» EXERCISE REQUIREMENTS:
Scan the data below and give the number of lines that include the word "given", with no other words.

» DATA EXCERPT:
• • •

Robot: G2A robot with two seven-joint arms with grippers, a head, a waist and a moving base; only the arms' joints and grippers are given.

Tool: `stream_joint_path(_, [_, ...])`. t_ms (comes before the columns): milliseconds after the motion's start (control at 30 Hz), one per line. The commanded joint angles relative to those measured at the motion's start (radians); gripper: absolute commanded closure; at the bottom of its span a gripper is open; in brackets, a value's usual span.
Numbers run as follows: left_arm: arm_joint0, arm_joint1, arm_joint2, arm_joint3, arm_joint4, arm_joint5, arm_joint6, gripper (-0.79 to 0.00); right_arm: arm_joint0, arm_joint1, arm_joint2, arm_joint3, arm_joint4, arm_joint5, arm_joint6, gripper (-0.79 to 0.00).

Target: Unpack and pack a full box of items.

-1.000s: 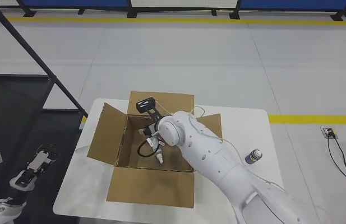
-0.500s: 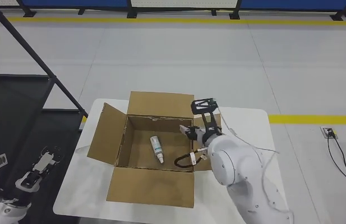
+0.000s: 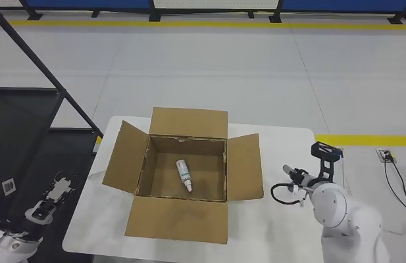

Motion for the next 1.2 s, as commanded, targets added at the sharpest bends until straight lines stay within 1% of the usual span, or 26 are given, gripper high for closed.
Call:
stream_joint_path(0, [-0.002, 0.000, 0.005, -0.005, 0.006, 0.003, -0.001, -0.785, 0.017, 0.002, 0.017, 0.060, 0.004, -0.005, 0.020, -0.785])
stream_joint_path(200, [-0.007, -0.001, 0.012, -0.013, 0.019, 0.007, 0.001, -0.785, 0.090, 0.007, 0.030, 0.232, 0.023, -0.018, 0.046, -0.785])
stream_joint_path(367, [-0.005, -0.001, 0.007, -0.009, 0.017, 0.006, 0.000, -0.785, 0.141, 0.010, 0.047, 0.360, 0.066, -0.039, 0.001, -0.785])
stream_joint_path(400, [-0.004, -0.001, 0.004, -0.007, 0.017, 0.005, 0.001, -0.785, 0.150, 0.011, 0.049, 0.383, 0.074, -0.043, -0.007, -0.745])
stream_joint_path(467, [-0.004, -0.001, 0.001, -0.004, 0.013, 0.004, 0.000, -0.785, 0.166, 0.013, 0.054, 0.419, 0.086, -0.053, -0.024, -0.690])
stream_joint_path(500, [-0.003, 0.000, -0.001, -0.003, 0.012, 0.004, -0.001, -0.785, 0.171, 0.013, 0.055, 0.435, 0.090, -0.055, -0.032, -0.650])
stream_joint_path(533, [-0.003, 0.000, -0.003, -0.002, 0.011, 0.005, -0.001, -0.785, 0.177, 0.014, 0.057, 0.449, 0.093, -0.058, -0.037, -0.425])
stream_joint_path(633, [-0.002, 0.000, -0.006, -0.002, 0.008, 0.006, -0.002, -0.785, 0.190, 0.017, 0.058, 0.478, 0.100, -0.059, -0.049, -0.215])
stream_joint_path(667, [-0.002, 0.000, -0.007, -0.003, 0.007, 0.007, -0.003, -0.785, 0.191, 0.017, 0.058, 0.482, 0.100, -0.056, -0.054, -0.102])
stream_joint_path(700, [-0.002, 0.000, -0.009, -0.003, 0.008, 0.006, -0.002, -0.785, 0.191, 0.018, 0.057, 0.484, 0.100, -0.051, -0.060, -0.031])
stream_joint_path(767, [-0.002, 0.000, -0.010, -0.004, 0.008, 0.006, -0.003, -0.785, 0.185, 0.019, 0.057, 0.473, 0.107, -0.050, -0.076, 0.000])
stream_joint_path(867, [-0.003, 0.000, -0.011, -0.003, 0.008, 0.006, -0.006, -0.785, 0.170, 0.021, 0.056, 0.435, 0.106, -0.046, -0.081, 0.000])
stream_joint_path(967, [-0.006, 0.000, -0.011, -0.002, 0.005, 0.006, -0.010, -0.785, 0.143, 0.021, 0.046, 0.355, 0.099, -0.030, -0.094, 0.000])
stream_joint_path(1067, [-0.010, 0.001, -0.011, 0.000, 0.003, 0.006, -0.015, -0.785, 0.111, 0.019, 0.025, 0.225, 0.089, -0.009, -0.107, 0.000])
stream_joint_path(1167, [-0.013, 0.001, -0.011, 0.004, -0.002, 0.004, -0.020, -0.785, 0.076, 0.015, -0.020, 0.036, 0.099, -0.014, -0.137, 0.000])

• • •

» WRITTEN RESPONSE:
2